> _Data excerpts_
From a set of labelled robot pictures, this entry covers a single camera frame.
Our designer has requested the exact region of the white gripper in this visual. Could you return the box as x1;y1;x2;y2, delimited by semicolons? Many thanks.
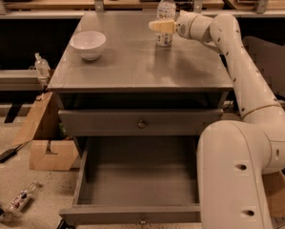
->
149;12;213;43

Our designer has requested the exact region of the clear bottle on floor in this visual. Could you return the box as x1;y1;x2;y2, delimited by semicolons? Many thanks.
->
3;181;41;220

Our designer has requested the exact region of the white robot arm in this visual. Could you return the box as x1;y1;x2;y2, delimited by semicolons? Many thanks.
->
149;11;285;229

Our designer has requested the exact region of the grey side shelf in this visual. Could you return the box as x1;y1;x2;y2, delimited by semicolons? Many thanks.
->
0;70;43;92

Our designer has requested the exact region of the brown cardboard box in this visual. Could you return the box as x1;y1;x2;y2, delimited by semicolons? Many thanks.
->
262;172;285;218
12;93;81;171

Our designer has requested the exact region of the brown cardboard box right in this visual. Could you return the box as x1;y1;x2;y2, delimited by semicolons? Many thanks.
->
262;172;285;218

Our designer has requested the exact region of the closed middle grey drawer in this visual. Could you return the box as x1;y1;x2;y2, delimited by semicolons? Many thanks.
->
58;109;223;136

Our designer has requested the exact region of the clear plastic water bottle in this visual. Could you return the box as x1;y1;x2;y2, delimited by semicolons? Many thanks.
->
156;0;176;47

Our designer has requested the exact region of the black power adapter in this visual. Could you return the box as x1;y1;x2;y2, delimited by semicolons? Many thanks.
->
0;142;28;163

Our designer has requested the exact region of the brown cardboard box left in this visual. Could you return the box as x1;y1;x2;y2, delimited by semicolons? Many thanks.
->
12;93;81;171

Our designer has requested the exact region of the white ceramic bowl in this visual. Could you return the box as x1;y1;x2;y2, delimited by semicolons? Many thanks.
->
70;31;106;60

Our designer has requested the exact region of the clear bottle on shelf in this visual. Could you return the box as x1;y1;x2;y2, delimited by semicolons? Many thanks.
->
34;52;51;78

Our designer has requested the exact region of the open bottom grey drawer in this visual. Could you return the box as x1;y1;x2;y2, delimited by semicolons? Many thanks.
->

> _Aim of the task_
Could you state the number of lines above in which the word "drawer" appears? Give that number by itself.

> _Answer space_
2